The toe of his shoe. A black scuff mark. That's it until an uproar of prickling starts in my body; heated, tiny parts vibrating inside but I cannot move as a whole. I'm holding my breath so I try to breathe and I sound terrible, my chest giving in and out very, very succinctly. The whiskey bottle is set firmly on the floor in front of me. The throat feeling returns fast.
"Fuck that." Throat so tight I can't even speak loud enough. I squeak. "Come on, man. Come on. Fuck that. Fuck that." Saliva seeps upward from below my tongue and I swallow it. It wells up again, tasting sweet. I stand, thrusting my arm through hanged dress shirts, hold myself up with the wall. I step, step, step, reaching over Vito's head and I open the closet door and shove past him, knocking his head with my knee.
"Fuck you, Vito," I say with actual voice. Closet light at my back. My shoulder rams against the doorframe. Through the dark hallway and I'm in the bathroom. I smack my hands on the wall until I find the switch. Hospital light blares. There's his stupid purple rich boy toothbrush. I take it in my hands and try to bend it. I squat and lodge it under my foot and break it in half and throw it across the tile.
I lower to my hands and knees and crawl to the shower and let it all out over the drain. I heave so hard I think my shoulder blades touch. I sink down, until my chest is flat to the floor.
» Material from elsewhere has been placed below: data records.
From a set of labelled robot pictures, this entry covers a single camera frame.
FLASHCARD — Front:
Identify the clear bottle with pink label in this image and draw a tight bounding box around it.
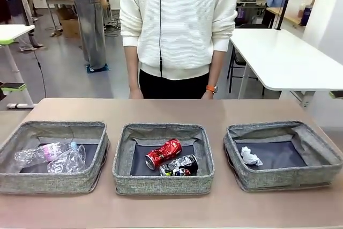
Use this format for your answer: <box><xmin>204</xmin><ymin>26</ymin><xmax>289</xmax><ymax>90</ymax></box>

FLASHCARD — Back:
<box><xmin>13</xmin><ymin>141</ymin><xmax>78</xmax><ymax>168</ymax></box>

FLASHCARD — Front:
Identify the clear plastic cup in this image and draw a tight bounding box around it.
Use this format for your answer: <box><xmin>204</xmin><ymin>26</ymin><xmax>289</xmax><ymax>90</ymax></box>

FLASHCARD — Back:
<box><xmin>47</xmin><ymin>144</ymin><xmax>87</xmax><ymax>174</ymax></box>

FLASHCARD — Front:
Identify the crushed black soda can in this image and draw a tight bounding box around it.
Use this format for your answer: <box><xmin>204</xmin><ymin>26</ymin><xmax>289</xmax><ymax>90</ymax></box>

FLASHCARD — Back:
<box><xmin>159</xmin><ymin>154</ymin><xmax>199</xmax><ymax>177</ymax></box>

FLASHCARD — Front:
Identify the crushed red soda can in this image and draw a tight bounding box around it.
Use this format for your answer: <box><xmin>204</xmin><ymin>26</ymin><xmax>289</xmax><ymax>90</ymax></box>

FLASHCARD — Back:
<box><xmin>145</xmin><ymin>138</ymin><xmax>183</xmax><ymax>170</ymax></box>

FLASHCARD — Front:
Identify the person's left forearm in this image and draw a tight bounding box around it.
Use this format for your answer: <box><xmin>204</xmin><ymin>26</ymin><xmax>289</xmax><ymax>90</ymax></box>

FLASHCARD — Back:
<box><xmin>207</xmin><ymin>49</ymin><xmax>226</xmax><ymax>88</ymax></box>

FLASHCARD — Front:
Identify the person's right forearm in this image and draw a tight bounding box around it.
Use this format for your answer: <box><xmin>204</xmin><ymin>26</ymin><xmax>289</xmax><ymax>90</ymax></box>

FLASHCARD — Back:
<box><xmin>124</xmin><ymin>45</ymin><xmax>141</xmax><ymax>90</ymax></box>

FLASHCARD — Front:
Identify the person's right hand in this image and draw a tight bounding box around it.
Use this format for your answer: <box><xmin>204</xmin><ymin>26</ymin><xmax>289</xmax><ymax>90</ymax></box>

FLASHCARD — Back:
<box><xmin>128</xmin><ymin>86</ymin><xmax>144</xmax><ymax>100</ymax></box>

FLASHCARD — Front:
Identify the white desk with metal leg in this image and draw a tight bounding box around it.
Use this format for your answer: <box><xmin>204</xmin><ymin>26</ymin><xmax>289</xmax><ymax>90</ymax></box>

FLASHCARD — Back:
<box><xmin>0</xmin><ymin>24</ymin><xmax>35</xmax><ymax>109</ymax></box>

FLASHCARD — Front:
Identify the person in light trousers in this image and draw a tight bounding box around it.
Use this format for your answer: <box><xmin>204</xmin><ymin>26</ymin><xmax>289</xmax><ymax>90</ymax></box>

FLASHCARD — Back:
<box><xmin>0</xmin><ymin>0</ymin><xmax>45</xmax><ymax>52</ymax></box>

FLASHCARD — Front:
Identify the brown cardboard box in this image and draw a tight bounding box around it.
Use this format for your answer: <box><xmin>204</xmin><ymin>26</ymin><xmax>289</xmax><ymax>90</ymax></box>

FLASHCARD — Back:
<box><xmin>61</xmin><ymin>18</ymin><xmax>81</xmax><ymax>38</ymax></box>

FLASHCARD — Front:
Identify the large white table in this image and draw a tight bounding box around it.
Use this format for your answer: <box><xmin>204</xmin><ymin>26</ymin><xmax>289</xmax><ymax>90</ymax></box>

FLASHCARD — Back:
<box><xmin>229</xmin><ymin>28</ymin><xmax>343</xmax><ymax>109</ymax></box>

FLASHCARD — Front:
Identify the purple drink bottle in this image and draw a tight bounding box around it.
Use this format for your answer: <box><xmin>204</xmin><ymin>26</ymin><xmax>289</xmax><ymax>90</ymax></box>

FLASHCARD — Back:
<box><xmin>300</xmin><ymin>3</ymin><xmax>313</xmax><ymax>27</ymax></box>

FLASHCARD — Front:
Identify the person in grey trousers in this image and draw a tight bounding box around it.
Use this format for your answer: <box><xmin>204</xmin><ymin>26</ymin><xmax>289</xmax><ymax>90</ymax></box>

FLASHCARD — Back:
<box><xmin>66</xmin><ymin>0</ymin><xmax>109</xmax><ymax>70</ymax></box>

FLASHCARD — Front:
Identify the grey fabric basket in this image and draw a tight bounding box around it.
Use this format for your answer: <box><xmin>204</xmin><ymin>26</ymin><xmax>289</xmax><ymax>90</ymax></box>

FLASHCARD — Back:
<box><xmin>111</xmin><ymin>122</ymin><xmax>216</xmax><ymax>196</ymax></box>
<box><xmin>0</xmin><ymin>120</ymin><xmax>110</xmax><ymax>195</ymax></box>
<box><xmin>223</xmin><ymin>120</ymin><xmax>343</xmax><ymax>193</ymax></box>

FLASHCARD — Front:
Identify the black folding chair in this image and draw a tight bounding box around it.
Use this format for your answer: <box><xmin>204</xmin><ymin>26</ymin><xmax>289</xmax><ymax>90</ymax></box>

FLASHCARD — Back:
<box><xmin>227</xmin><ymin>45</ymin><xmax>259</xmax><ymax>100</ymax></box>

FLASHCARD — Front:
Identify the crumpled white paper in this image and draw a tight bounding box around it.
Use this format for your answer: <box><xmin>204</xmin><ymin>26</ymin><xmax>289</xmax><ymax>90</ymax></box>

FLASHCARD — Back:
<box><xmin>240</xmin><ymin>146</ymin><xmax>264</xmax><ymax>166</ymax></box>

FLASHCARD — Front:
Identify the person in white sweater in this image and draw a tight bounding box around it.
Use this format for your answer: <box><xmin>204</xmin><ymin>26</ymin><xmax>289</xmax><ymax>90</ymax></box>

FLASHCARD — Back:
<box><xmin>118</xmin><ymin>0</ymin><xmax>238</xmax><ymax>100</ymax></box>

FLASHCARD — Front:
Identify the thin black cord on sweater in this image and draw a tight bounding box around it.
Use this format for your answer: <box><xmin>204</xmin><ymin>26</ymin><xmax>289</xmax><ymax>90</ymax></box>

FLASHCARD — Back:
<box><xmin>158</xmin><ymin>0</ymin><xmax>163</xmax><ymax>73</ymax></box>

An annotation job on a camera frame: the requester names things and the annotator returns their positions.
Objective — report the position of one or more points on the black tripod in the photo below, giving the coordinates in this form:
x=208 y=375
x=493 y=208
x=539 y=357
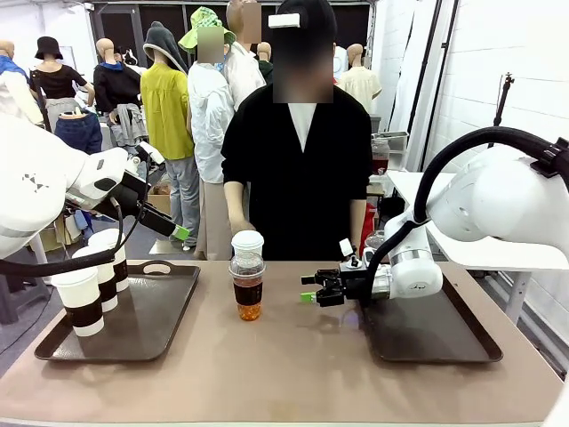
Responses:
x=501 y=107

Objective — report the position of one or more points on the glass jar red contents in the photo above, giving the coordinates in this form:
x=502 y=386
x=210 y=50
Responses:
x=381 y=158

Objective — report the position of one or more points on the red bag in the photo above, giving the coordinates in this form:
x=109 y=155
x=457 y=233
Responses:
x=368 y=222

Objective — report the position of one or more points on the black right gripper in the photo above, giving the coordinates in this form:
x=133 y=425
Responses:
x=353 y=284

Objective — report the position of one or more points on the mannequin blue vest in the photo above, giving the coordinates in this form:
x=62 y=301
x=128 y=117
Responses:
x=11 y=75

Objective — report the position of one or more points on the person in black sweater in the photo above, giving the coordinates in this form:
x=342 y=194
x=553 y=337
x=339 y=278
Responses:
x=275 y=178

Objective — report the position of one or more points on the person's right forearm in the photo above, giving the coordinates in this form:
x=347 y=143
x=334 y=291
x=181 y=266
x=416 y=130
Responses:
x=234 y=200

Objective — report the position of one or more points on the white shelf cart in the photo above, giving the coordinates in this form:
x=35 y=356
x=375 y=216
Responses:
x=395 y=142

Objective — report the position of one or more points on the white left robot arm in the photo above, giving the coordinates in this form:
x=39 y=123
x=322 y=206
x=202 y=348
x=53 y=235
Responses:
x=35 y=187

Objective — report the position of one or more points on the mannequin black bucket hat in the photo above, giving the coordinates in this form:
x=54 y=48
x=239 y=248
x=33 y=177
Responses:
x=55 y=80

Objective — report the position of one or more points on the cardboard box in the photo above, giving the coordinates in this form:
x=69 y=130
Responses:
x=160 y=200

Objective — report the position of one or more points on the tall mannequin white shirt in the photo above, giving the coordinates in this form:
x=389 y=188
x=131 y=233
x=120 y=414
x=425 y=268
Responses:
x=244 y=71

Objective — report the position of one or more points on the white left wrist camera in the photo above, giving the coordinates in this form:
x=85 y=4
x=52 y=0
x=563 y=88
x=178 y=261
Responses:
x=150 y=153

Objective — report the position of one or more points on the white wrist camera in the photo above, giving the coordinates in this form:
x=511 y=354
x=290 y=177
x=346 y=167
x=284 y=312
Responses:
x=150 y=153
x=346 y=247

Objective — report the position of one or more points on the blue jeans half mannequin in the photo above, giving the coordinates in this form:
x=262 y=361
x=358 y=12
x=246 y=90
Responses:
x=80 y=131

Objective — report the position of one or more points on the mannequin black jacket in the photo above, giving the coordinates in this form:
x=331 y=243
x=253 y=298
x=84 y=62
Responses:
x=115 y=84

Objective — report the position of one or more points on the person's right hand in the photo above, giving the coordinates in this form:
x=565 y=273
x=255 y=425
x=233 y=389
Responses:
x=240 y=226

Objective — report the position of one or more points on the person's left forearm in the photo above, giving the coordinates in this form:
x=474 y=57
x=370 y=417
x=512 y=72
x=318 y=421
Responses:
x=358 y=222

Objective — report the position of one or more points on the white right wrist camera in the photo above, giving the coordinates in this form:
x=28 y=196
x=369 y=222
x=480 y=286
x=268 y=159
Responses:
x=346 y=247

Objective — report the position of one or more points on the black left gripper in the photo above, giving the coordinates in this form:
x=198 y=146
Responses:
x=129 y=195

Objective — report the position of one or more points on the white paper cup brown sleeve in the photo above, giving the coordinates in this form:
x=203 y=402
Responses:
x=121 y=267
x=247 y=244
x=82 y=302
x=109 y=289

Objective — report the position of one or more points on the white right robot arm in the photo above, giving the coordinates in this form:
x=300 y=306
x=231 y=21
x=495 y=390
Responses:
x=502 y=200

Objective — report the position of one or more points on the mannequin cream blouse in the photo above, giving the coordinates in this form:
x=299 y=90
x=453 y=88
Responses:
x=358 y=84

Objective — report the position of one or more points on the mannequin yellow shirt grey hood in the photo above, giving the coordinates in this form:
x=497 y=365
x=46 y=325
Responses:
x=166 y=111

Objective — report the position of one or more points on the white head-mounted device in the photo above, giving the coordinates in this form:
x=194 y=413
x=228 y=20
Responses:
x=284 y=21

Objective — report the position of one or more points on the dark brown serving tray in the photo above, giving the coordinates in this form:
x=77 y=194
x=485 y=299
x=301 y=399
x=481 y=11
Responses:
x=146 y=311
x=427 y=329

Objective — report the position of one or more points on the mannequin dark green top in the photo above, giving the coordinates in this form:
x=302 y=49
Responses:
x=266 y=66

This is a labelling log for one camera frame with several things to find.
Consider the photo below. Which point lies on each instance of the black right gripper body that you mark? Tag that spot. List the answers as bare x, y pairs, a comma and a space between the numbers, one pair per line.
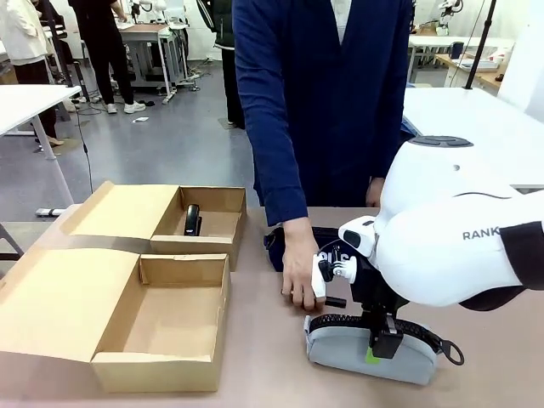
374, 289

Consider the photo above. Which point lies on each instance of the grey zippered pencil case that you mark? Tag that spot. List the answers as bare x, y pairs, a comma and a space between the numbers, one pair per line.
340, 355

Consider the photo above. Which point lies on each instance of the person's right forearm blue sleeve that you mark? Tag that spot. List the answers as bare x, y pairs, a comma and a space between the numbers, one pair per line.
280, 191

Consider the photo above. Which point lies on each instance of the person's left forearm blue sleeve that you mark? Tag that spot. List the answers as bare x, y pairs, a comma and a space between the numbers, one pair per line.
389, 140

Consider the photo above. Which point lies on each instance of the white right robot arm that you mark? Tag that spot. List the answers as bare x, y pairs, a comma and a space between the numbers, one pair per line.
429, 221

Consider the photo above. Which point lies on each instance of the small cardboard box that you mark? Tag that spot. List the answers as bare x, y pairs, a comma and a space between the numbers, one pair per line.
123, 212

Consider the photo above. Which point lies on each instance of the large open cardboard box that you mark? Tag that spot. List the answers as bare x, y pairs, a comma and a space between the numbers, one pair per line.
55, 297

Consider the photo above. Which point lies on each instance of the person's right hand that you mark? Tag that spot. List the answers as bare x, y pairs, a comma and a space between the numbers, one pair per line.
299, 263

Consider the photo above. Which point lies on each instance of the person's left hand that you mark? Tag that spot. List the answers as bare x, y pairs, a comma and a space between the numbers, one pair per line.
375, 191

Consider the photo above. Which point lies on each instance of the navy blue pouch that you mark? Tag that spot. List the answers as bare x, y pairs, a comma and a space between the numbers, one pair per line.
274, 255

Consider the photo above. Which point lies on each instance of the person's torso blue jacket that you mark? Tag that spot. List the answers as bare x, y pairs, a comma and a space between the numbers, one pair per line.
323, 106

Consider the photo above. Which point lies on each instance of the black stapler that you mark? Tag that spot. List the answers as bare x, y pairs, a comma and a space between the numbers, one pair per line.
192, 219

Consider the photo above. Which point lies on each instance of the wood-topped side table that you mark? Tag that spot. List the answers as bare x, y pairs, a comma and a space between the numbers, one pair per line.
484, 74

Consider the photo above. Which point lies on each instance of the dark blue mug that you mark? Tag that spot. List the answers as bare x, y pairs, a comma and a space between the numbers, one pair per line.
457, 50

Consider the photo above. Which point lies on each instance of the black tripod pole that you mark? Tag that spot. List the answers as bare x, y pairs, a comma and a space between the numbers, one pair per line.
479, 47

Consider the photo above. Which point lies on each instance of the bystander in dark striped jacket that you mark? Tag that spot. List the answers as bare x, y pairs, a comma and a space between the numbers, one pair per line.
229, 64

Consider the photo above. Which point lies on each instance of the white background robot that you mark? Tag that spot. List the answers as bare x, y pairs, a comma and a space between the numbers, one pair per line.
448, 13

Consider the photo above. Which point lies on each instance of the white paper scrap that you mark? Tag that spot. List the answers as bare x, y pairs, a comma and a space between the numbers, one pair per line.
140, 120

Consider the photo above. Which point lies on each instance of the wood-topped grey workbench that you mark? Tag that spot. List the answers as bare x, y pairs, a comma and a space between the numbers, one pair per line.
149, 30

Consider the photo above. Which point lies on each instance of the bystander in black clothes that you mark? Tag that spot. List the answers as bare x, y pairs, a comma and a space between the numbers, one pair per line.
102, 42

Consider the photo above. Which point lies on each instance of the white table with grey legs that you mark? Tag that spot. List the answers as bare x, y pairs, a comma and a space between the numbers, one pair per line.
25, 106

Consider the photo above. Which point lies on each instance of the bystander in white jacket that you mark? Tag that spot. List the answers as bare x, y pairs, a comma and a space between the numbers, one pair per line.
21, 38

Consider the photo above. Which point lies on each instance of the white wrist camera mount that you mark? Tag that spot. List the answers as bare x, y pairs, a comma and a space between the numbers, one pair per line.
318, 282

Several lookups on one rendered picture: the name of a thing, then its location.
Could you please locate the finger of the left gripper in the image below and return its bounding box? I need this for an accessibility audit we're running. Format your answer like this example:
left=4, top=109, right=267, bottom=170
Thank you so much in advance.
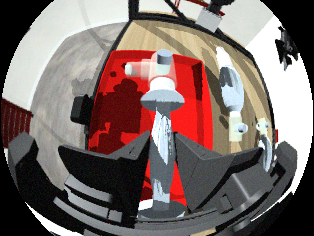
left=283, top=59, right=291, bottom=72
left=276, top=45, right=287, bottom=65

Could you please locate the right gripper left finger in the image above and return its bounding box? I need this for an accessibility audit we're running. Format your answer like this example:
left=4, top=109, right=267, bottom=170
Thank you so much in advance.
left=58, top=130, right=151, bottom=217

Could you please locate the red tray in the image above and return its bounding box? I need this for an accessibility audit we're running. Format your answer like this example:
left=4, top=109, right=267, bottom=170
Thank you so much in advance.
left=88, top=50, right=213, bottom=206

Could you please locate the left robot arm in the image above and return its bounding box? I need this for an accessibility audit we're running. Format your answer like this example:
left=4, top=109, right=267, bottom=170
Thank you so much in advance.
left=206, top=0, right=299, bottom=62

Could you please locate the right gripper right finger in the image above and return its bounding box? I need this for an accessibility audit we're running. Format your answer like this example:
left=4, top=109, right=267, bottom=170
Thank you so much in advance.
left=173, top=131, right=263, bottom=214

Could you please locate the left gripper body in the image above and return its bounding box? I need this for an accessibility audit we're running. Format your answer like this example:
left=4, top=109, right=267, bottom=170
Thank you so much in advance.
left=275, top=37, right=292, bottom=65

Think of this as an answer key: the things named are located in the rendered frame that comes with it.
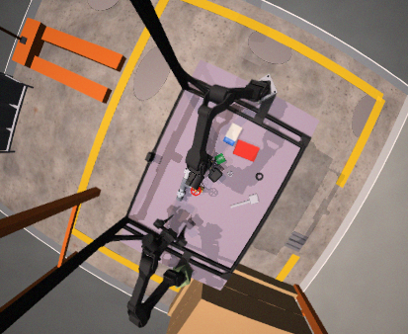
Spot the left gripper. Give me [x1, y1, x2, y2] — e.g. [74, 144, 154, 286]
[208, 162, 223, 183]

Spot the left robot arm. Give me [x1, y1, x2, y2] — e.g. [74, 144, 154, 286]
[186, 79, 271, 190]

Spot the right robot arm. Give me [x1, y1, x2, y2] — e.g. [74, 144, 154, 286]
[127, 228, 186, 328]

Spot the grey pipe with red valve handwheels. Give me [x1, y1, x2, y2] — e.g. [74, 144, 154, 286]
[176, 168, 204, 201]

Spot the red rectangular block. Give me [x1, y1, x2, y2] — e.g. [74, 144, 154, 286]
[233, 139, 260, 162]

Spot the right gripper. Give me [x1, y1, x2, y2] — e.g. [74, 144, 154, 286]
[153, 215, 187, 248]

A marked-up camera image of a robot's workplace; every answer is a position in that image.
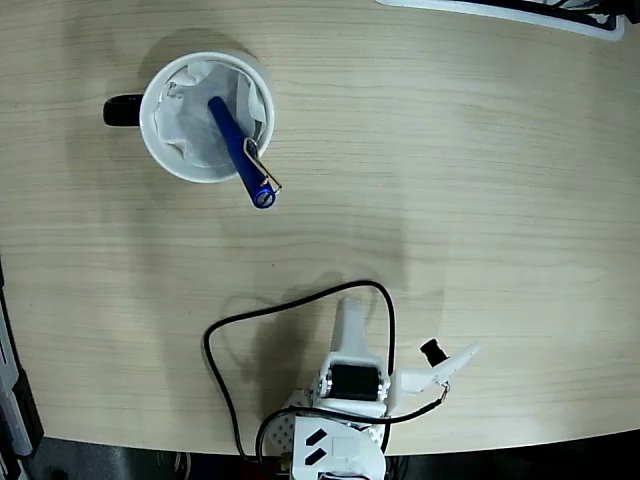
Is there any white gripper body with motor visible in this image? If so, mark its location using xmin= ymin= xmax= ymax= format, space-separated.
xmin=299 ymin=352 xmax=401 ymax=419

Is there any blue metal pen with clip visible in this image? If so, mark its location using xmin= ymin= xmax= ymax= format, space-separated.
xmin=206 ymin=96 xmax=284 ymax=211

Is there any white perforated plate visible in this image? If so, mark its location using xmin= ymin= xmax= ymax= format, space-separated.
xmin=268 ymin=388 xmax=311 ymax=454

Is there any crumpled white tissue paper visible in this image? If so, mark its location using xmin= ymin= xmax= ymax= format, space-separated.
xmin=153 ymin=58 xmax=266 ymax=169

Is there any grey and black device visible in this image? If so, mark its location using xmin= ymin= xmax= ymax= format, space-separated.
xmin=0 ymin=254 xmax=45 ymax=480

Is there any white-edged dark board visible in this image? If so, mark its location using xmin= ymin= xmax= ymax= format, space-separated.
xmin=374 ymin=0 xmax=627 ymax=42

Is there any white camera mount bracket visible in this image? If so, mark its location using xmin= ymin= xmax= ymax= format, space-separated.
xmin=392 ymin=339 xmax=484 ymax=401

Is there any thin black camera cable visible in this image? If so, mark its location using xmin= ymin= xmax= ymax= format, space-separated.
xmin=254 ymin=382 xmax=451 ymax=464

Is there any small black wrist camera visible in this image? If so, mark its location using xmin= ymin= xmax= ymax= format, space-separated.
xmin=418 ymin=337 xmax=450 ymax=369

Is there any thick black cable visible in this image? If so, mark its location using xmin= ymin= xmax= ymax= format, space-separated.
xmin=202 ymin=279 xmax=398 ymax=461

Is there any white mug with black handle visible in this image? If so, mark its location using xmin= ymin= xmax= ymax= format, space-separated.
xmin=102 ymin=49 xmax=277 ymax=185

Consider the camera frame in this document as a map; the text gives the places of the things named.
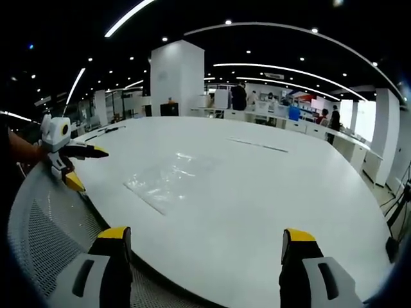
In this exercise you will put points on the black tripod stand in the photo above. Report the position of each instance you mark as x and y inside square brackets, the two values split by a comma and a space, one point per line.
[399, 205]

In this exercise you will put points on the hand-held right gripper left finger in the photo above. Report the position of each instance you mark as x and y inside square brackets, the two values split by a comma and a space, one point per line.
[96, 282]

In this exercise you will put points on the black box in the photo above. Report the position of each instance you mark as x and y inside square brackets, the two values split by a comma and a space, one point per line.
[169, 109]

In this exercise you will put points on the clear food packaging bag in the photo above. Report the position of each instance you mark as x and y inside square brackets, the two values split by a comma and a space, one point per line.
[173, 183]

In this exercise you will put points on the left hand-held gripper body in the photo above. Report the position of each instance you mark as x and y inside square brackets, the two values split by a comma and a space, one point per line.
[56, 134]

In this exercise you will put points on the blue container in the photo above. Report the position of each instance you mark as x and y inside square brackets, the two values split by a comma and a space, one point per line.
[294, 112]

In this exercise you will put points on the grey mesh chair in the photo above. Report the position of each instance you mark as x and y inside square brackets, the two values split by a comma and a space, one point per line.
[57, 221]

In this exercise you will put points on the white square pillar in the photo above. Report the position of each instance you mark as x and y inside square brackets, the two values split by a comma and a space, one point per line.
[176, 80]

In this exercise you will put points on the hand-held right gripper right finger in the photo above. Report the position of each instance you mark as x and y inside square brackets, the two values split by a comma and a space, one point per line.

Some time must pass, I'm sure. The stale smell of sick floats.
He walks in and turns on the shower. Lukewarm water envelopes my head. Something cold drizzles after it. Floral and mint. It's him; it's his smell.
"The shampoo," I say. "It's the fucking shampoo."
He shuts the door on his way out. I manage to sit up. Manage to undress. To stand. Then lather, clumsily. It would be an appropriate time to cry, but I don't. I focus on not sinking.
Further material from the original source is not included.